___ INFORMATION
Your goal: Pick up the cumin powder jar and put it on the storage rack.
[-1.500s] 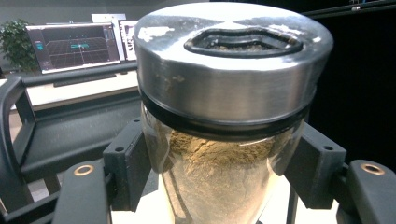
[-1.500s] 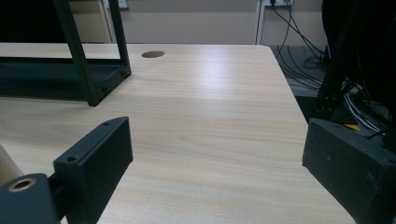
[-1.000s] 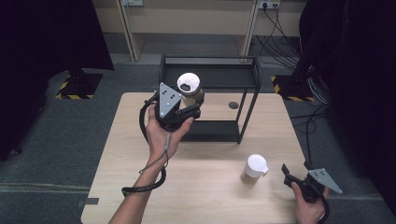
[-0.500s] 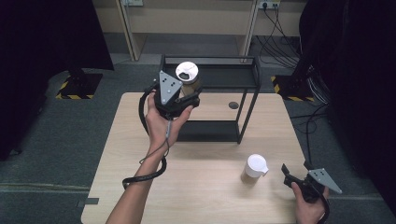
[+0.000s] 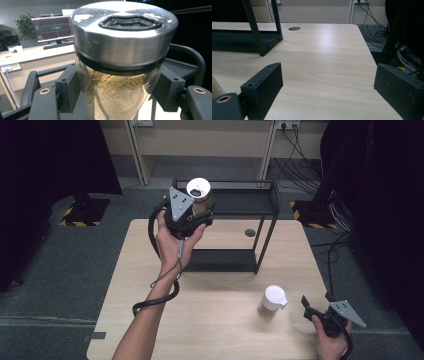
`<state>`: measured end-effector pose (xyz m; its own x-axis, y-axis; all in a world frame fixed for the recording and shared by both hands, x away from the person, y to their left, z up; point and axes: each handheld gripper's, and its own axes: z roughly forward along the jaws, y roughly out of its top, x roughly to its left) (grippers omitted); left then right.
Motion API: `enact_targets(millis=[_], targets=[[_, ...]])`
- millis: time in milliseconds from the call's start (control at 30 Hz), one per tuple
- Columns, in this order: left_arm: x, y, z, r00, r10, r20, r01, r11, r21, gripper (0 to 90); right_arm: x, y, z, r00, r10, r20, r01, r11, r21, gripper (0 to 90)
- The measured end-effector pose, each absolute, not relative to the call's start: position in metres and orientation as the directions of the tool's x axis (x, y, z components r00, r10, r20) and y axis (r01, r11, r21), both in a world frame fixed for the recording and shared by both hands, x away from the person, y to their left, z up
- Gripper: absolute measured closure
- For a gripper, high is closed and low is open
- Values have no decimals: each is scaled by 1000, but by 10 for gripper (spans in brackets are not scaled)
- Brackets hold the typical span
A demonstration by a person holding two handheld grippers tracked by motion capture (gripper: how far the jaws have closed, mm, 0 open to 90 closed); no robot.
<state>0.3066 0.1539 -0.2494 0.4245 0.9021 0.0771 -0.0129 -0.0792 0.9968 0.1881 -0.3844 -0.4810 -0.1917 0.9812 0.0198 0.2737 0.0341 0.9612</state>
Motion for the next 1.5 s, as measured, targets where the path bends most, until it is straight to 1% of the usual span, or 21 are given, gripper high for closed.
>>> enact_targets(millis=[233,467,600,700,900,1000,1200,1500], targets=[[318,152,-240,401,912,84,-6,-89,996,309,188,-385,-481,-193,981,22,275,32,961,86],[328,152,-235,388,918,79,35,-100,994,309,188,-384,-481,-194,981,16,274,39,961,86],[334,153,-237,380,923,52,59,-80,995,309,189,-383,-481,-197,980,12,273,43,961,86],[335,152,-234,378,924,61,65,-92,994,309,189,-383,-481,-198,980,11,272,44,961,86],[342,149,-230,379,924,51,87,-91,992,309,189,-383,-481,-198,980,10,272,45,961,86],[346,150,-231,380,924,27,96,-69,993,309,188,-383,-481,-198,980,12,271,43,962,86],[352,152,-237,383,924,-16,100,-25,995,309,189,-383,-481,-199,980,11,272,45,961,86],[354,154,-242,390,921,-17,85,-18,996,308,189,-383,-481,-200,980,7,271,48,961,86]])
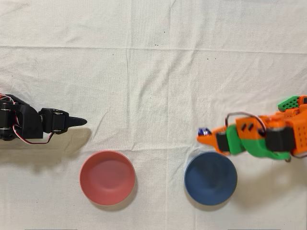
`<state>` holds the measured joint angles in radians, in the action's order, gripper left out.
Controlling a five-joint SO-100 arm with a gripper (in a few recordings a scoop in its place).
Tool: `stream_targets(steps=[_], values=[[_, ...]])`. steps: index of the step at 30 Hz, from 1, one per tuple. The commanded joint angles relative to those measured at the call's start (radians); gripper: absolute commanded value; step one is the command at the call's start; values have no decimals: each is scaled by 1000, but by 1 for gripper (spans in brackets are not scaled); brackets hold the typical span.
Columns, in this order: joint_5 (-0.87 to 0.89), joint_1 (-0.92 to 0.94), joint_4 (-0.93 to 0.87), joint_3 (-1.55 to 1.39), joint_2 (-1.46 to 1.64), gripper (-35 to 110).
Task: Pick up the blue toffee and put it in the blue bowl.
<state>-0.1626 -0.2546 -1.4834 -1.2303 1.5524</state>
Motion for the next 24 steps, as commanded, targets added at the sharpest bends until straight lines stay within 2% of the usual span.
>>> stream_targets(steps=[1, 12, 24], values=[[8, -120, -38, 153, 18, 14], [31, -334, -44, 161, -55, 13], [37, -373, 127, -204, -5, 13]])
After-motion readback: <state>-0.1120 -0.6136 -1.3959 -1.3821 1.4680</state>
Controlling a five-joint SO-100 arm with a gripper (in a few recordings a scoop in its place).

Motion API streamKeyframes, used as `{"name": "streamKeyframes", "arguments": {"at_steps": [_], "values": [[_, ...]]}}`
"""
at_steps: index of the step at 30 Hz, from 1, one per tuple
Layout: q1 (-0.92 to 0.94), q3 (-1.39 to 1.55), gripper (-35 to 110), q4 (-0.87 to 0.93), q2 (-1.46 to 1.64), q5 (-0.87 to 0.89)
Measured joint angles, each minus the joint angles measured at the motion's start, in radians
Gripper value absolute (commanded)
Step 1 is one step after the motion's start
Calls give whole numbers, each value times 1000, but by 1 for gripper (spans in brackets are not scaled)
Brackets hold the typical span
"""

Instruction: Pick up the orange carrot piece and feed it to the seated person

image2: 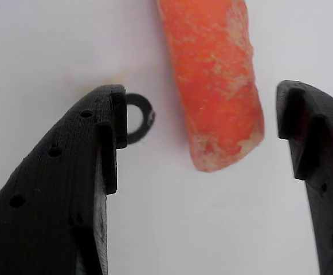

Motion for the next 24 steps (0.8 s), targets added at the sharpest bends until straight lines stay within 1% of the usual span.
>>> {"name": "streamKeyframes", "arguments": {"at_steps": [3,4,7,24], "values": [[5,0,-3,-14,0,2],[3,0,-5,-17,0,2],[3,0,-1,-21,0,2],[2,0,-3,-20,0,2]]}}
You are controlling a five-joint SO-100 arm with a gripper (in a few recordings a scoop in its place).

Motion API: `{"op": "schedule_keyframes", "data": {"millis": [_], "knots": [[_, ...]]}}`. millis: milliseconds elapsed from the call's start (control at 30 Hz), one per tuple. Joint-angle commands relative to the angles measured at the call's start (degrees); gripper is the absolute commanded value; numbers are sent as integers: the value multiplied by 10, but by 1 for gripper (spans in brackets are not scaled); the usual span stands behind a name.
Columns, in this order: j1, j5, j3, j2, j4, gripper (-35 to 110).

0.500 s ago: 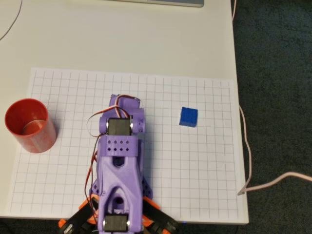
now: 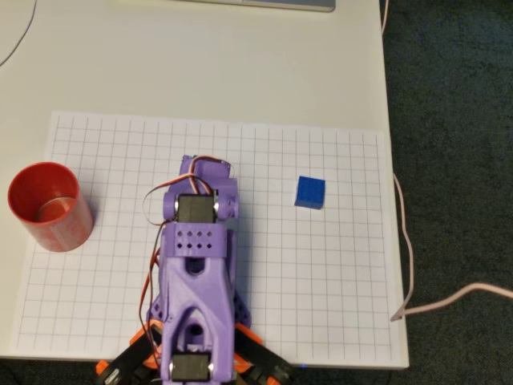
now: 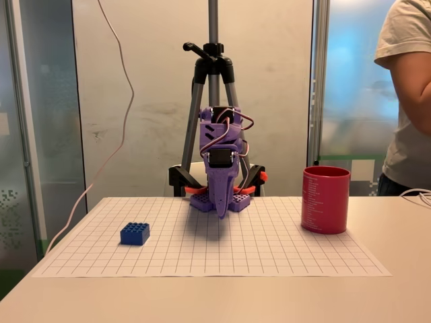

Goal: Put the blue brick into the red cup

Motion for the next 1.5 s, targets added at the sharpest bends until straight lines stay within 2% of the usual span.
{"op": "schedule_keyframes", "data": {"millis": [0,500,567,900,1033,1267,1467], "knots": [[-8,11,-4,1,-8,0],[-9,11,-4,1,-8,0],[-20,-1,-4,1,-8,4],[-9,25,-2,1,-20,0],[-11,-9,-7,1,-20,0],[48,-58,-146,-8,-18,0],[76,-96,-379,-153,6,0]]}}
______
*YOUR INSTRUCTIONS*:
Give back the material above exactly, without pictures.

*EXPECTED ANSWER*:
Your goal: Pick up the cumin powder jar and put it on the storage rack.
[-1.500s] 
[-1.500s] 
[-1.000s] 
[-0.500s] 
[+0.000s] 
`<state>`: measured end-effector pose (xyz m; its own x-axis, y-axis; all in a world frame fixed for the recording and shared by both hands, x away from the person, y to their left, z up; point and axes: each handheld gripper's, and its own axes: z roughly forward along the jaws, y roughly out of its top, x roughly to its left) (grippers omitted); left then right.
Motion API: `enact_targets(millis=[_], targets=[[_, ...]])`
- millis: time in milliseconds from the call's start (control at 30 Hz), one per tuple
- Columns, in this order: left_arm: x, y, z, r00, r10, r20, r01, r11, r21, gripper (0 to 90); right_arm: x, y, z, r00, r10, r20, r01, r11, r21, gripper (0 to 90)
- The measured end-effector pose, each absolute, not relative to the call's start: position in metres and orientation as the directions of the tool's x axis (x, y, z components r00, r10, r20) and y axis (r01, r11, r21), both in a world frame fixed for the recording and shared by both hands, x away from the person, y to their left, z up
- Gripper: absolute measured closure
- For a gripper, high is closed and low is open
- Values have no decimals: each is scaled by 1000, but by 10 for gripper (spans in brackets are not scaled)
- Brackets hold the typical span
A demonstration by a person holding two handheld grippers tracked by motion capture (gripper: how far the jaws have closed, mm, 0 open to 90 closed); no robot.
<state>0.3066 0.1539 -0.2494 0.4245 0.9021 0.0771 -0.0129 -0.0792 0.9968 0.1881 -0.3844 -0.4810 -0.1917 0.9812 0.0198 0.2737 0.0341 0.9612</state>
Motion for the next 1.5 s, as measured, targets where the path bends most, until it is straight to 1% of the usual span, or 21 are given, gripper high for closed.
>>> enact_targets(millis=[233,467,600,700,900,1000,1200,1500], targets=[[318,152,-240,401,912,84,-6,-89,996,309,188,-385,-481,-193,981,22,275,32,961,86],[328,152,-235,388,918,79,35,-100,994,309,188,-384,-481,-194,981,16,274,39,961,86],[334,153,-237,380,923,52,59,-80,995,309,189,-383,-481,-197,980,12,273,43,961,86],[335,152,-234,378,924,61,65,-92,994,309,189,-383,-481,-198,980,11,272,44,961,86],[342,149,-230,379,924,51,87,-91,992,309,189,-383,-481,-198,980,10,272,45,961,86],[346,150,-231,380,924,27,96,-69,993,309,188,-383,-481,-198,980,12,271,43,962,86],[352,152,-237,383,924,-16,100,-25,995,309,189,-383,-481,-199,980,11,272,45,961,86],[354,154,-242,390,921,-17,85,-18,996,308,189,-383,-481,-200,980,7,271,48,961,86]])
`<state>` holds the measured joint angles in radians, in the action's order, gripper left out.
Controlling a five-joint SO-100 arm with a gripper (in a few recordings a scoop in its place).
Tool: `stream_targets(steps=[_], values=[[_, ...]])`. steps: index of the step at 30 Hz, from 1, one per tuple. The commanded joint angles relative to those measured at the call's start (radians); gripper: absolute commanded value; step one is the command at the call's start; values have no decimals: each is scaled by 1000, but by 1 for gripper (spans in brackets are not scaled); brackets hold the typical span.
Columns, in this order: joint_5 (-0.87 to 0.89), joint_1 (-0.92 to 0.94), joint_4 (-0.93 to 0.87), joint_3 (-1.55 to 1.39), joint_2 (-1.46 to 1.64), gripper (-35 to 110).
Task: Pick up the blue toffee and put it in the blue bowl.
<state>-0.1626 -0.2546 -1.4834 -1.2303 1.5524</state>
Motion for the next 24 steps, as commanded, targets added at the sharpest bends until straight lines stay within 2% of the usual span.
>>> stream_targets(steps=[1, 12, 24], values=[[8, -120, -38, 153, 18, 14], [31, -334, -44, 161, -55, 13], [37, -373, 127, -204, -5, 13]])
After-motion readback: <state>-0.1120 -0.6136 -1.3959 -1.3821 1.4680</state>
Controlling a five-joint SO-100 arm with a gripper (in a few recordings a scoop in its place).

Motion API streamKeyframes, used as `{"name": "streamKeyframes", "arguments": {"at_steps": [_], "values": [[_, ...]]}}`
"""
at_steps: index of the step at 30 Hz, from 1, one per tuple
Layout: q1 (-0.92 to 0.94), q3 (-1.39 to 1.55), gripper (-35 to 110), q4 (-0.87 to 0.93), q2 (-1.46 to 1.64), q5 (-0.87 to 0.89)
Measured joint angles, each minus the joint angles measured at the motion's start, in radians
Gripper value absolute (commanded)
Step 1 is one step after the motion's start
Calls give whole numbers, each value times 1000, but by 1 for gripper (spans in brackets are not scaled)
Brackets hold the typical span
"""

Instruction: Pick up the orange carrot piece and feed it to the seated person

image2: 

Motion for the next 24 steps (0.8 s), targets added at the sharpest bends until straight lines stay within 1% of the usual span.
>>> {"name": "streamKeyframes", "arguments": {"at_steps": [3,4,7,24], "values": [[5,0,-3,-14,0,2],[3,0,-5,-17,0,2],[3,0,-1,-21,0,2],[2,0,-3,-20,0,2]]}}
You are controlling a five-joint SO-100 arm with a gripper (in a few recordings a scoop in its place).

Motion API: `{"op": "schedule_keyframes", "data": {"millis": [_], "knots": [[_, ...]]}}`. millis: milliseconds elapsed from the call's start (control at 30 Hz), one per tuple. Joint-angle commands relative to the angles measured at the call's start (degrees); gripper is the absolute commanded value; numbers are sent as integers: the value multiplied by 10, but by 1 for gripper (spans in brackets are not scaled); the usual span stands behind a name.
Columns, in this order: j1, j5, j3, j2, j4, gripper (-35 to 110).

0.500 s ago: 
now: 
now: 

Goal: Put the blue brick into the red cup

Motion for the next 1.5 s, targets added at the sharpest bends until straight lines stay within 2% of the usual span.
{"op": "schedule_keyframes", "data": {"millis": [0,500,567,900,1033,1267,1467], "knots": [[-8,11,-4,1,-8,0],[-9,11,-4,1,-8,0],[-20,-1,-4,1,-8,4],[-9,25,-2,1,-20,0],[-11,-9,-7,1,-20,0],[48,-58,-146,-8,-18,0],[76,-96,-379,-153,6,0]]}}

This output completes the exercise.